* [ABOUT THIS EXERCISE] Going down the data below, set down exactly the line with "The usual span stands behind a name" and each line after it through the line with "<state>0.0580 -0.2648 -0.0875"; no other lines.

Segment Start: INPUT DATA

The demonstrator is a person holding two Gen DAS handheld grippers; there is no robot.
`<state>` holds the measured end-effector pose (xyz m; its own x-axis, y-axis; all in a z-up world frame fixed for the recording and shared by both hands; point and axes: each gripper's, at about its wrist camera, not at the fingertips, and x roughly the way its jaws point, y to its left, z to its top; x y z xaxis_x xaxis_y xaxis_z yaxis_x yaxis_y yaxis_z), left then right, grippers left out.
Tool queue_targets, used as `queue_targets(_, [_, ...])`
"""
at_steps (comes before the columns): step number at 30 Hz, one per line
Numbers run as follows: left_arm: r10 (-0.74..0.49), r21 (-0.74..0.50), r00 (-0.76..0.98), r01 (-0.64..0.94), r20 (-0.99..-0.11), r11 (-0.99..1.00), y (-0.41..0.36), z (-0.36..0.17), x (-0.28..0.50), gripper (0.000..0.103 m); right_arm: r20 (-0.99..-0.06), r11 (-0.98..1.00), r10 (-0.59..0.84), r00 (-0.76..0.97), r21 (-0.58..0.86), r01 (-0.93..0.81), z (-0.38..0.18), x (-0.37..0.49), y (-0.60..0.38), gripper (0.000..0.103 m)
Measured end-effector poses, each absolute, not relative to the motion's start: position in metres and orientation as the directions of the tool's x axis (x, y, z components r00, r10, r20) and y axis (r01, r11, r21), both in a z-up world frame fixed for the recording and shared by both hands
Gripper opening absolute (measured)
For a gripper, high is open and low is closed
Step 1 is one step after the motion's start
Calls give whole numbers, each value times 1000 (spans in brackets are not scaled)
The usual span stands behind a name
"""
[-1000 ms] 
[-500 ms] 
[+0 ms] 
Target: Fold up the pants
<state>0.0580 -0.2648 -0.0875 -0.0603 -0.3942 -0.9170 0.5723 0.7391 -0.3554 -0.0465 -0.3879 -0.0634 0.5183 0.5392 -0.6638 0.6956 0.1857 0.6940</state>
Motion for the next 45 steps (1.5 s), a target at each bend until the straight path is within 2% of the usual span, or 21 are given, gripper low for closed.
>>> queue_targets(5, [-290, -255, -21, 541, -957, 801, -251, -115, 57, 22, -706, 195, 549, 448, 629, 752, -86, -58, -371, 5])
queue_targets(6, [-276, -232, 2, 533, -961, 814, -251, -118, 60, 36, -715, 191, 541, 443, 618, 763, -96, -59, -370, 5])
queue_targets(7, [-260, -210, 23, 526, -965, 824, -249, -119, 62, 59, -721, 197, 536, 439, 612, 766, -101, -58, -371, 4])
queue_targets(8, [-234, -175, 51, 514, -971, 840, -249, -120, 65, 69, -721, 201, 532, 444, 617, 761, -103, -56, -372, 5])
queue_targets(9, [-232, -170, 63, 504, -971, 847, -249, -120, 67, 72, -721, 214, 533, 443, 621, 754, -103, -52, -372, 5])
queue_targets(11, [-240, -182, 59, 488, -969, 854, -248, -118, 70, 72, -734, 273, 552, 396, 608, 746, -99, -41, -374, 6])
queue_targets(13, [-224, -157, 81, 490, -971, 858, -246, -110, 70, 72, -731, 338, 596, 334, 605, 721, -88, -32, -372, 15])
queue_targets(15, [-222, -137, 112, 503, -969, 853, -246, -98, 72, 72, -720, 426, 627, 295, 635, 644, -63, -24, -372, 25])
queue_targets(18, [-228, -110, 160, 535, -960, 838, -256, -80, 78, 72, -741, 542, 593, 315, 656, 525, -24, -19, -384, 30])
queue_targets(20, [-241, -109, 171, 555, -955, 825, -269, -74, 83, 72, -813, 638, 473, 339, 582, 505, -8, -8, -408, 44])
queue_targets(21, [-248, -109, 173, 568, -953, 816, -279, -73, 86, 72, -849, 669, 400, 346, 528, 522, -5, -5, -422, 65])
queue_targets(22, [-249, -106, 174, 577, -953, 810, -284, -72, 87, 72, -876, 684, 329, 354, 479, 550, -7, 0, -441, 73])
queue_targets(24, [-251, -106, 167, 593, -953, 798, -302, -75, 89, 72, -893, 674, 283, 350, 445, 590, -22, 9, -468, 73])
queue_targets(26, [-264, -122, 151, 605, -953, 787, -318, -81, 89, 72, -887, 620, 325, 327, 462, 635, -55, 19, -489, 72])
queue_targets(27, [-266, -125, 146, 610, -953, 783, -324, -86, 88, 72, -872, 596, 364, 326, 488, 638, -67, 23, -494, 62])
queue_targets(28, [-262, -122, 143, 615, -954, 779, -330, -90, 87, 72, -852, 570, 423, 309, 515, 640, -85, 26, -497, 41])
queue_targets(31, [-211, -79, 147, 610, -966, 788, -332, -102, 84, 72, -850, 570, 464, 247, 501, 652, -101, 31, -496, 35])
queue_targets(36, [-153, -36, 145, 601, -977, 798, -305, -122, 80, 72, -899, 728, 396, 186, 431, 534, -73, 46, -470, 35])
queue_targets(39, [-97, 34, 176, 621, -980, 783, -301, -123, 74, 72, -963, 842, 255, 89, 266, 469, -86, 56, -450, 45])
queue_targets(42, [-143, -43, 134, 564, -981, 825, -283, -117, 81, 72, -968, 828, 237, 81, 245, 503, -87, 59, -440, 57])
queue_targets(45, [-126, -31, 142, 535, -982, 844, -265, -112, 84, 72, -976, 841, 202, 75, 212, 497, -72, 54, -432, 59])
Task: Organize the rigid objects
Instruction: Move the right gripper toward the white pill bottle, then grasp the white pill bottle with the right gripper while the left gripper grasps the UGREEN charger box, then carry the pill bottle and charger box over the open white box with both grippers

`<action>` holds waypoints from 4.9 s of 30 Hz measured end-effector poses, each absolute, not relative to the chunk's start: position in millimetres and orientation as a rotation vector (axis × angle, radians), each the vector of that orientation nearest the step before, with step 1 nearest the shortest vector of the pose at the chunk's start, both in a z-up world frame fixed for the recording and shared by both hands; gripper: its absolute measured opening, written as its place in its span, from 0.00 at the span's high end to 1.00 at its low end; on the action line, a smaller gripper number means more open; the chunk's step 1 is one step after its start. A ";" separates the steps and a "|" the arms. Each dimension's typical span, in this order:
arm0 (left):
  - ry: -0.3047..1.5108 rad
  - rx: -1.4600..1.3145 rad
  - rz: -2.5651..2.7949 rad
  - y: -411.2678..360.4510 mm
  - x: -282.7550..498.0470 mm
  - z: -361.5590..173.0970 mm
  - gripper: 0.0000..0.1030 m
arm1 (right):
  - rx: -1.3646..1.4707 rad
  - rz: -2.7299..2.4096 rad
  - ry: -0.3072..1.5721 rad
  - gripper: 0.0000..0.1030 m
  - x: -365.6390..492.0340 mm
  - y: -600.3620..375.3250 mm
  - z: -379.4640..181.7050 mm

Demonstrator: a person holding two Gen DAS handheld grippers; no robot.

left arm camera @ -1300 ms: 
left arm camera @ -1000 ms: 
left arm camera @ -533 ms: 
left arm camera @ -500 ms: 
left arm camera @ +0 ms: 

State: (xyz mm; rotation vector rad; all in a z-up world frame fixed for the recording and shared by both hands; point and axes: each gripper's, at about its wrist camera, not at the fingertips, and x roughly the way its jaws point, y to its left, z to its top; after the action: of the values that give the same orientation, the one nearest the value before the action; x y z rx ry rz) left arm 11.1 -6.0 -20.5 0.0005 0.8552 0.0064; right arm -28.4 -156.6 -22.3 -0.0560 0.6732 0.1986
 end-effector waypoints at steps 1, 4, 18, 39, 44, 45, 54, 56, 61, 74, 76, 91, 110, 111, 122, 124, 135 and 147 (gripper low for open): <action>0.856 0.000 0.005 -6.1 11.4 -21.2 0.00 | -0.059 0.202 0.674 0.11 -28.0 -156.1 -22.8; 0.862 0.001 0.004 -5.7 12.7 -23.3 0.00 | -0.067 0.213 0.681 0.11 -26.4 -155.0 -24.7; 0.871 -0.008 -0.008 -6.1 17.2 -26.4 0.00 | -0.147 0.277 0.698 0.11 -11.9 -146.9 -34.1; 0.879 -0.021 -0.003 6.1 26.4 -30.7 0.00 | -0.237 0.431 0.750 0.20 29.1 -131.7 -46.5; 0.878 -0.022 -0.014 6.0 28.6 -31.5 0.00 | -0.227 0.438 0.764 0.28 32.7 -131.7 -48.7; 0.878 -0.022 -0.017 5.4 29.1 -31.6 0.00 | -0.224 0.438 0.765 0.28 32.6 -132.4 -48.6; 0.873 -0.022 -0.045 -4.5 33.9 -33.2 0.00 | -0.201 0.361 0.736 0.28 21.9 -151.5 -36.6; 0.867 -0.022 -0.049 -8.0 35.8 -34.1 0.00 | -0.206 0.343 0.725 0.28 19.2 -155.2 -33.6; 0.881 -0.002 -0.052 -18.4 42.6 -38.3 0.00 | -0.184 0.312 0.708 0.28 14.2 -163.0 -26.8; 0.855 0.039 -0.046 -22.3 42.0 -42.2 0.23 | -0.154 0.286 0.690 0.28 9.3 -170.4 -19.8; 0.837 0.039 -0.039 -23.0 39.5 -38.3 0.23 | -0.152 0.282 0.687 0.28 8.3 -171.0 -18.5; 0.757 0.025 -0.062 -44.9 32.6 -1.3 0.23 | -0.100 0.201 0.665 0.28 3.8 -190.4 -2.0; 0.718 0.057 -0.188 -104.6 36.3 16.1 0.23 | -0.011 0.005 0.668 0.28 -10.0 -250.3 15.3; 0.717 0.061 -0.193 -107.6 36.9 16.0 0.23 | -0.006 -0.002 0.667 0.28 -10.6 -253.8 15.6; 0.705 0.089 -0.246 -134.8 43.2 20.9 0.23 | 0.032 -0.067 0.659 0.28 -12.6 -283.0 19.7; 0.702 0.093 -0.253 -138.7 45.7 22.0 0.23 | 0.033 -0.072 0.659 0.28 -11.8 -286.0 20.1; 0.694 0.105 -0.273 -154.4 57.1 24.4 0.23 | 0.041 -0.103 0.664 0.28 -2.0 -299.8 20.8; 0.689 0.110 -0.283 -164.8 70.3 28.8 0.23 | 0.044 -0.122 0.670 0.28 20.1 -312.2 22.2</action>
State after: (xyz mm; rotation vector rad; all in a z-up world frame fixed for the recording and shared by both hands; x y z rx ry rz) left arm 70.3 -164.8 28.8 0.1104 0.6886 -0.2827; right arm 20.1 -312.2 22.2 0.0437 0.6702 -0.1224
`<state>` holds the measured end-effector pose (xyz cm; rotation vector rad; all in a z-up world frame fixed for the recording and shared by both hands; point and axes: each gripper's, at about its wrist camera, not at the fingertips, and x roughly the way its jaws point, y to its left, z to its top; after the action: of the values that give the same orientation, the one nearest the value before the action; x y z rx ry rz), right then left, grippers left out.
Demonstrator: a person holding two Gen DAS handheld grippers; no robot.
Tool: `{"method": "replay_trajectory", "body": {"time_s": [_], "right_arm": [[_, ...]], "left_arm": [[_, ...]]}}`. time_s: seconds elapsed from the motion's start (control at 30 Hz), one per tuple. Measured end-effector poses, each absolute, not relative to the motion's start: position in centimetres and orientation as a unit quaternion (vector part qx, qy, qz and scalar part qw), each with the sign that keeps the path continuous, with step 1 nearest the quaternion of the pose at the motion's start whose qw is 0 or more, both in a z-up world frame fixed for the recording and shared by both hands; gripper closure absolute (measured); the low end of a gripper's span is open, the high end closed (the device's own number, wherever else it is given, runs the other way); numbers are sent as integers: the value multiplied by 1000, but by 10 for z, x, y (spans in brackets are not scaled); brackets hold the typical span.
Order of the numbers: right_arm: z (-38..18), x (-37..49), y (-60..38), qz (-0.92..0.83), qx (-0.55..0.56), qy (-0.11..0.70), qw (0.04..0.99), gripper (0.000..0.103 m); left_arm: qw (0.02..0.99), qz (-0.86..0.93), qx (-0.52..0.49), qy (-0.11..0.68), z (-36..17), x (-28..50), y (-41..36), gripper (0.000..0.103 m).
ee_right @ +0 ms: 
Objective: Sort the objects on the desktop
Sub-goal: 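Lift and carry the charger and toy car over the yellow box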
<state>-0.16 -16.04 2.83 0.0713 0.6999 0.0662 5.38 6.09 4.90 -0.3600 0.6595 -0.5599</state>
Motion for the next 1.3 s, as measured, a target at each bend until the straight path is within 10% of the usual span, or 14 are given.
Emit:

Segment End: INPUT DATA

* [TASK RESULT]
The usual span stands behind a name
"""
[-1000 ms] 
[-500 ms] 
[+0 ms] 
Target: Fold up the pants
<state>0.0580 -0.2648 -0.0875 -0.0603 -0.3942 -0.9170 0.5723 0.7391 -0.3554 -0.0465 -0.3879 -0.0634 0.5183 0.5392 -0.6638 0.6956 0.1857 0.6940</state>

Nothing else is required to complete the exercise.